(WORK REQUEST):
For this exercise, retype all the data exactly and exclude every image.

··········

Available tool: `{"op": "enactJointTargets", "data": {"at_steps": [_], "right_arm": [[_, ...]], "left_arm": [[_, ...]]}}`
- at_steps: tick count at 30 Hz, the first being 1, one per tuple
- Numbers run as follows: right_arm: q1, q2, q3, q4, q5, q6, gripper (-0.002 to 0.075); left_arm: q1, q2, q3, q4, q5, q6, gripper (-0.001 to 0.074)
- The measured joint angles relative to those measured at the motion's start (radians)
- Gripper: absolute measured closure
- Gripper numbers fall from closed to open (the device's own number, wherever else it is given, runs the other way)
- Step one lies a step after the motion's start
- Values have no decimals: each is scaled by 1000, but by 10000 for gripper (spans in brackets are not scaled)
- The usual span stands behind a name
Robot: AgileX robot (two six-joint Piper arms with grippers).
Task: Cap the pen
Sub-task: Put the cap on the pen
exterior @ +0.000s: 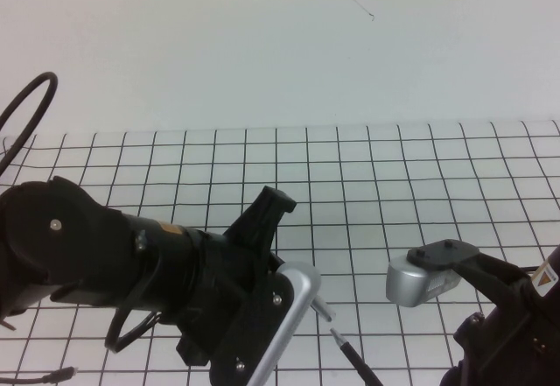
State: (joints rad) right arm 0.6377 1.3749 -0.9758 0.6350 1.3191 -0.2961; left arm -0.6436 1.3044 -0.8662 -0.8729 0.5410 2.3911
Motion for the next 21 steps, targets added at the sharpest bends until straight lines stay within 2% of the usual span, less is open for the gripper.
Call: {"op": "enactJointTargets", "data": {"at_steps": [21], "right_arm": [[0, 0, 0, -17, -3, 0, 729]], "left_arm": [[0, 0, 0, -13, 63, 73, 688]]}}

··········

(RESPONSE):
Available tool: `{"op": "enactJointTargets", "data": {"at_steps": [_], "right_arm": [[_, ...]], "left_arm": [[_, ...]]}}`
- at_steps: tick count at 30 Hz, the first being 1, one per tuple
- Numbers run as follows: right_arm: q1, q2, q3, q4, q5, q6, gripper (-0.002 to 0.075); left_arm: q1, q2, q3, q4, q5, q6, gripper (-0.001 to 0.074)
- The measured joint angles relative to those measured at the motion's start (radians)
- Gripper: absolute measured closure
- Gripper numbers fall from closed to open (the device's own number, wherever else it is given, runs the other way)
- Step one lies a step after the motion's start
- Values have no decimals: each is scaled by 1000, but by 10000 for gripper (spans in brackets are not scaled)
- The usual span stands behind a name
Robot: AgileX robot (two six-joint Piper arms with grippers).
Task: Cap the pen
Sub-task: Put the cap on the pen
exterior @ +0.000s: 
State: (joints rad) right arm 0.6377 1.3749 -0.9758 0.6350 1.3191 -0.2961; left arm -0.6436 1.3044 -0.8662 -0.8729 0.5410 2.3911
Motion for the next 21 steps, targets added at the sharpest bends until straight lines stay within 2% of the usual span, less is open for the gripper.
Call: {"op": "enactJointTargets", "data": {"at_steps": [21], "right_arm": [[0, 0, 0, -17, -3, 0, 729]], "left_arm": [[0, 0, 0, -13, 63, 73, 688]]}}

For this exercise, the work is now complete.